If you’ve made this recipe or any recipes from our blog, please tag us on Instagram using #twoplaidaprons! You can also tag us in your Instagram stories using @two_plaid_aprons. We would love to see your creations! It absolutely makes our day! 🥰
Jjin-Mandu (Korean Steamed Dumplings with Glass Noodles)
For the mandu (dumpling):
- 5.3 ounces green cabbage , finely chopped (about ½ of a medium cabbage)
- 3 ounces sweet potato glass noodles , also known as japchae noodle or glass noodle
- 1 pound ground pork
- 4 ounces firm tofu
- 1.7 ounces Asian chives , sliced (or green onion)
- 3 fresh shiitake mushroom , minced (or dry shiitake* see notes)
- .5 ounce ginger , peeled and minced (about 1 inch knob)
- 2½ Tablespoons soy sauce
- 2 Tablespoon Shaoxing cooking wine
- 1 Tablespoon toasted sesame oil
- 2 teaspoons kosher salt , for salting cabbage (1½ teaspoon if using fine salt)
- 35 mandu wrapper (extra large size)
- For the cabbage:Place the finely chopped cabbage in a bowl and sprinkle the 2 teaspoons of salt over it. Give the cabbage a couple of mixes and set aside. Let the cabbage salt for about 10 to 15 minutes, or until wilted. Strain the cabbage by firmly squeezing a handful at a time to remove excess water. Add the drained cabbage to the dumpling filling.*Don't rinse the cabbage after salting. We want the cabbage to be seasoned and avoid introducing more water to the cabbage.

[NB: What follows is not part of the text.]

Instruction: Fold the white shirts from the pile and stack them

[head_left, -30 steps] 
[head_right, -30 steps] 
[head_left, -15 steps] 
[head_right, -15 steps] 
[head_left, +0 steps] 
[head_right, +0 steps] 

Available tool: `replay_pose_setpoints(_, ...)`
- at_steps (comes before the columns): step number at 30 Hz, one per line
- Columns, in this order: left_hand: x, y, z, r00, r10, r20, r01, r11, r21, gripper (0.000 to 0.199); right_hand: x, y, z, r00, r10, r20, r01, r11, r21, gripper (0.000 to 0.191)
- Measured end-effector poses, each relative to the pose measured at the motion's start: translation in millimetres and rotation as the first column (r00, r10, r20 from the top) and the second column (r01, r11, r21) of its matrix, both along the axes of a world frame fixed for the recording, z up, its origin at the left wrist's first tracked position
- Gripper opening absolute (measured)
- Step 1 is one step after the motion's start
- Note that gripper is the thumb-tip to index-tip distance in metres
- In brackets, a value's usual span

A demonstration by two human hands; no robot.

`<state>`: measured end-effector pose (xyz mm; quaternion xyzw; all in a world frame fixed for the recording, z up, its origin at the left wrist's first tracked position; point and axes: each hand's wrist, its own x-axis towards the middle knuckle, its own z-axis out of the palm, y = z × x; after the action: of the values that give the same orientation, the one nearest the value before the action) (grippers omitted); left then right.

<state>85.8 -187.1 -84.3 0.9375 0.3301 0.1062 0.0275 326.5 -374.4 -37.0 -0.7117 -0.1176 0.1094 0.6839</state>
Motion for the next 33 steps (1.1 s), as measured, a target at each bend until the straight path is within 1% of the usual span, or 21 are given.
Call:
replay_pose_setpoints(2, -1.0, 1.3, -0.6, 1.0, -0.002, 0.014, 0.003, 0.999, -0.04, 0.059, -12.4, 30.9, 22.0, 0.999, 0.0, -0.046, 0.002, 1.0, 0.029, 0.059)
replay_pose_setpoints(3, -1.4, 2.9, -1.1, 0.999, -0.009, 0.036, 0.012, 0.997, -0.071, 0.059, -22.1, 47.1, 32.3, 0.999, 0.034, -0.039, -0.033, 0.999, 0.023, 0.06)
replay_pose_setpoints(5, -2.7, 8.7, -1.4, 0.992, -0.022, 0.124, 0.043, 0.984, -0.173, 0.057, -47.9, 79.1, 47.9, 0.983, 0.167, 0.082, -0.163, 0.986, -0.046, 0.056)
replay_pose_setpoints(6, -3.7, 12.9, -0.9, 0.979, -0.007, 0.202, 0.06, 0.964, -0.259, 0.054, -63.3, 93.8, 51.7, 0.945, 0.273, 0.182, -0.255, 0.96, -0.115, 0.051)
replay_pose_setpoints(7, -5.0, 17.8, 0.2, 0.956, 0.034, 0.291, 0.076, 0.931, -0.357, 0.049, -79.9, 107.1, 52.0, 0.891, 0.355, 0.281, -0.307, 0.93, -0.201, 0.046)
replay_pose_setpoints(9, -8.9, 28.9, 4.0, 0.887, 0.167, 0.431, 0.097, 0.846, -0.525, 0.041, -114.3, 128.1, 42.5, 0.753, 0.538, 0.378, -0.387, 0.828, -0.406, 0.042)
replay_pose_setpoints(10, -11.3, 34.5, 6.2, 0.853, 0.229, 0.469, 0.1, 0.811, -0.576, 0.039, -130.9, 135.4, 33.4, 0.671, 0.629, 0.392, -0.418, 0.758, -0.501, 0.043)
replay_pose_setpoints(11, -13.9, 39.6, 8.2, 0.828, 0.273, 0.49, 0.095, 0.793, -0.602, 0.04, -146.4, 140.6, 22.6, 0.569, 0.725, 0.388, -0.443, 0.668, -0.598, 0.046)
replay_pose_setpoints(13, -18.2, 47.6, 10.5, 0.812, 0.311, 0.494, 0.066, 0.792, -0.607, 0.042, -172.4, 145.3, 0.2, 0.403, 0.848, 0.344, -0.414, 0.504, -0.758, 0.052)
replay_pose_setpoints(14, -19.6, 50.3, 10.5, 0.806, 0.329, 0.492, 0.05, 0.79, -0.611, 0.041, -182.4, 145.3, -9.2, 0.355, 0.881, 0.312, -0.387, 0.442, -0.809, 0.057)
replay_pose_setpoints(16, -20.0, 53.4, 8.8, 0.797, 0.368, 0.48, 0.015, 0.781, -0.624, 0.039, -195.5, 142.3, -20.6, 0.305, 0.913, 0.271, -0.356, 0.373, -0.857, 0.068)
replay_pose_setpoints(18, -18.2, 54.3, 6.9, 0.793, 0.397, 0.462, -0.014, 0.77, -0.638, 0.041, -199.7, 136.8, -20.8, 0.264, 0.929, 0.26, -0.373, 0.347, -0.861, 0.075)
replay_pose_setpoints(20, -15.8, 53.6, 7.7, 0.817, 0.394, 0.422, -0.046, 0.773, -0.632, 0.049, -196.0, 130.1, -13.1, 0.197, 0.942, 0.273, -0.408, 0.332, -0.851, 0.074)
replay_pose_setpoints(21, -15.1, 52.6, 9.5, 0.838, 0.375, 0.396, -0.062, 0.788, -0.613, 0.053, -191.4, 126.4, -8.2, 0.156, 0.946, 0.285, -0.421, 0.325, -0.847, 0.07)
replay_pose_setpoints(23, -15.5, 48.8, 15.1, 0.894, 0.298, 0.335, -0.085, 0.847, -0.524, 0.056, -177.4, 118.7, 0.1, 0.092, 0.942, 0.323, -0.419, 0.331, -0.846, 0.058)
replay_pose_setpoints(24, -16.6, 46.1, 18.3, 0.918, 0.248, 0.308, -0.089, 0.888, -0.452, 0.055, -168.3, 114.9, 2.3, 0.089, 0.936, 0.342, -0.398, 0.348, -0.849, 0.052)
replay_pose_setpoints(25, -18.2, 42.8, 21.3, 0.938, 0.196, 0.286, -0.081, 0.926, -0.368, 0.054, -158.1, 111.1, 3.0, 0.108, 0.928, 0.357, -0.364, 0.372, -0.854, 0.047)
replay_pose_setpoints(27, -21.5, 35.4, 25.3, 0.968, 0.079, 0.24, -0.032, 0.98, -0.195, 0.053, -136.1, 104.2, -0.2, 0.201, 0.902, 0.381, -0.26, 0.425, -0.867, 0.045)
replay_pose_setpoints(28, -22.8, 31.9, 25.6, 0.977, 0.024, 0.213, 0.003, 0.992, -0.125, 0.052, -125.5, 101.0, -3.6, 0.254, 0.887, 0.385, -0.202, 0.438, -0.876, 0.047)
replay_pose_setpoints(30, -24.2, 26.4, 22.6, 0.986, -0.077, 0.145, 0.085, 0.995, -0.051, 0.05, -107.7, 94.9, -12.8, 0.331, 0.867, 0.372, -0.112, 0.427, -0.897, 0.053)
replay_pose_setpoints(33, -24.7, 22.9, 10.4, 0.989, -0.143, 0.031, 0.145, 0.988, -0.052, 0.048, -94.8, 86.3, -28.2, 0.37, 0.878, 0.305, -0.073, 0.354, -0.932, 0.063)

- For the japchae/ glass noodles:In a boiling pot of water, add the glass noodles. Make sure all of the noodles are submerged in the water and let it boil until cooked, about 10 minutes or according to package instruction. Strain the noodles and thoroughly rinse with cold water. Using a pair of kitchen shears, cut the noodles into smaller pieces, then add it to the mandu filling.*Try to strain the japchae noodles as well as possible after rinse so that no excess water is added to the mandu filling.*
- For the tofu:Place the firm tofu in double layer of cheesecloth or in a clean kitchen towel. Squeeze out the excess moisture in the tofu by twisting and wringing the cloth. It is perfectly fine to crumble the tofu. Add the tofu to the mandu filling.
- For the dumpling filling:In a mixing bowl, combine the ground pork, salted cabbage, glass noodles, tofu, chives, shiitake mushrooms, minced ginger, soy sauce, rice wine, and sesame oil. Mix for a few minutes or until all the ingredients are well combined and the ground pork looks a little paste-like.
- To assemble the mandu:Prepare a ramekin with some water and a sheet pan or plateware lined with parchment paper or plastic wrap.
- Place 1½ to 2 tablespoons of filling in the center of the mandu wrapper. Lightly dab water all along the edges of the wrapper and fold the dumpling in half like a taco. Press together the edges to seal the dumpling. *You can stop at this point if you want to keep the mandu shape flat and simple.*
- Slight flatten the dumpling then lightly dab some water on one end of the dumpling. Bring both ends of the dumpling together, with the wet end behind the dry. Press the ends together to bind the wrapper. Place the mandu on the prepared sheet pan and cover with a towel or plastic wrap to prevent drying. Repeat with remaining filling and mandu wrappers.*Refer to the post above for step by step photo reference of how to fold mandu.*
- To steam mandu:Line a steam basket with cabbage leaves or with perforated parchment circles. Arrange the dumplings in the steam basket without touching each other. With the lid on, place the steam basket over a pot of boiling water on medium heat. Steam the mandu for about 10 minutes or until the filling is hot. Remove the dumplings and repeat with the next batch.
- For the mandu dipping sauce:Combine all of the ingredients for the dipping sauce and stir until the sugar is completely dissolved. Serve with mandu.
- Serve:Enjoy the mandu while they're hot. They are delicious on their own, with the mandu dipping sauce, or added to soups!
- If you are using dry shiitake instead of the fresh ones, soak them in water for at least 30 minutes to rehydrate them before mincing.
- Uncooked mandu can be frozen and stored up to 2 months. Refer the the post for mandu freezing tips.